Compute how many lines in the listing below hold the string "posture", then state only the result.
======== Supplied information
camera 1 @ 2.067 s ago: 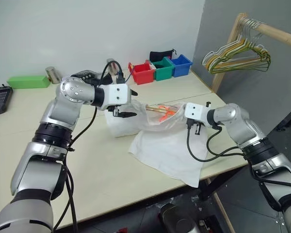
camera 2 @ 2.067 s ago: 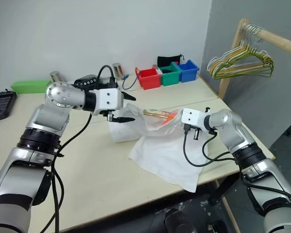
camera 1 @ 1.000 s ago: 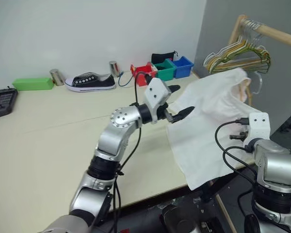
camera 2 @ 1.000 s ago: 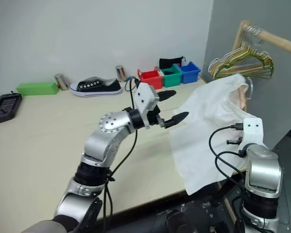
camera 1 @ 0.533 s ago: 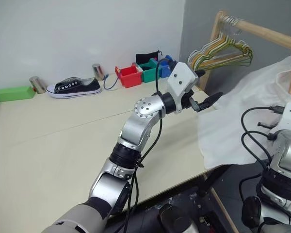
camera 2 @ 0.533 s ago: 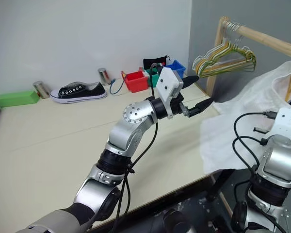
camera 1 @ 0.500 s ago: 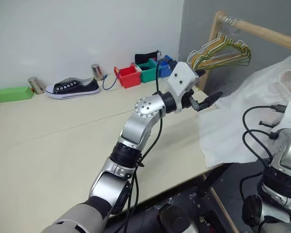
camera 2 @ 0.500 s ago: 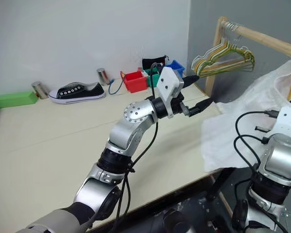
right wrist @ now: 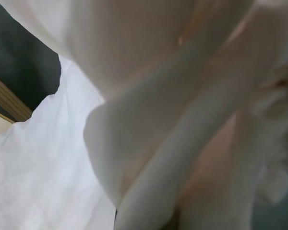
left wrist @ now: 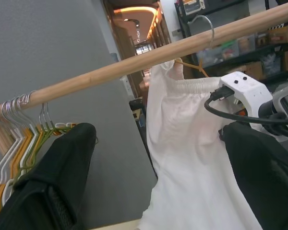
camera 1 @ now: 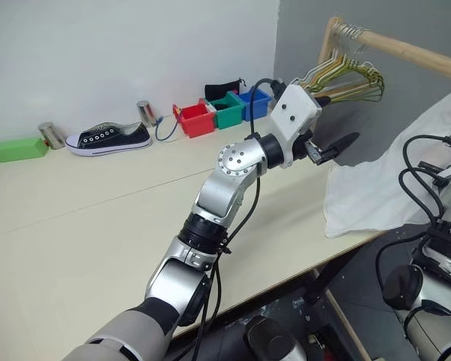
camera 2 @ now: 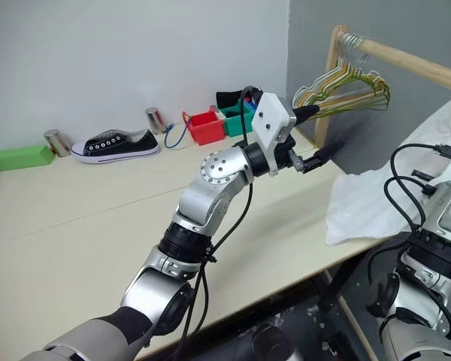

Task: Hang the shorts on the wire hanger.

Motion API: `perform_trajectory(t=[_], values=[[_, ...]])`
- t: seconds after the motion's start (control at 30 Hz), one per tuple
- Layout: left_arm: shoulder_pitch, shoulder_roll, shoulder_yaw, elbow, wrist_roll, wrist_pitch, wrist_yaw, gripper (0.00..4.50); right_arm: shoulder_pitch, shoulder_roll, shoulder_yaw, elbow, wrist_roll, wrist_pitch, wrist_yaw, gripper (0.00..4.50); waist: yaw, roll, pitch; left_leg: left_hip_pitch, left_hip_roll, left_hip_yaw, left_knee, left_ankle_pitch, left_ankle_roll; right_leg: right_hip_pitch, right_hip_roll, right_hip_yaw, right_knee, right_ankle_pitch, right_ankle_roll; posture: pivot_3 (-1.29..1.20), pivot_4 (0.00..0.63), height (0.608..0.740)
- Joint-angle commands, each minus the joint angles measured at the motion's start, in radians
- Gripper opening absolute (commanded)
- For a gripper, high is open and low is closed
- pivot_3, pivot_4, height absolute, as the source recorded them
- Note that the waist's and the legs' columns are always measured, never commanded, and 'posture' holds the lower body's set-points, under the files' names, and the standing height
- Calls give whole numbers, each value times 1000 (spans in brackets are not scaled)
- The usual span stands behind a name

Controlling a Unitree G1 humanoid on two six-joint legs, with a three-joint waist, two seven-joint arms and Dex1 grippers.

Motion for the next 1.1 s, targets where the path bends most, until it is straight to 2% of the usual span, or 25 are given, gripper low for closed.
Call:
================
**Written answer**
2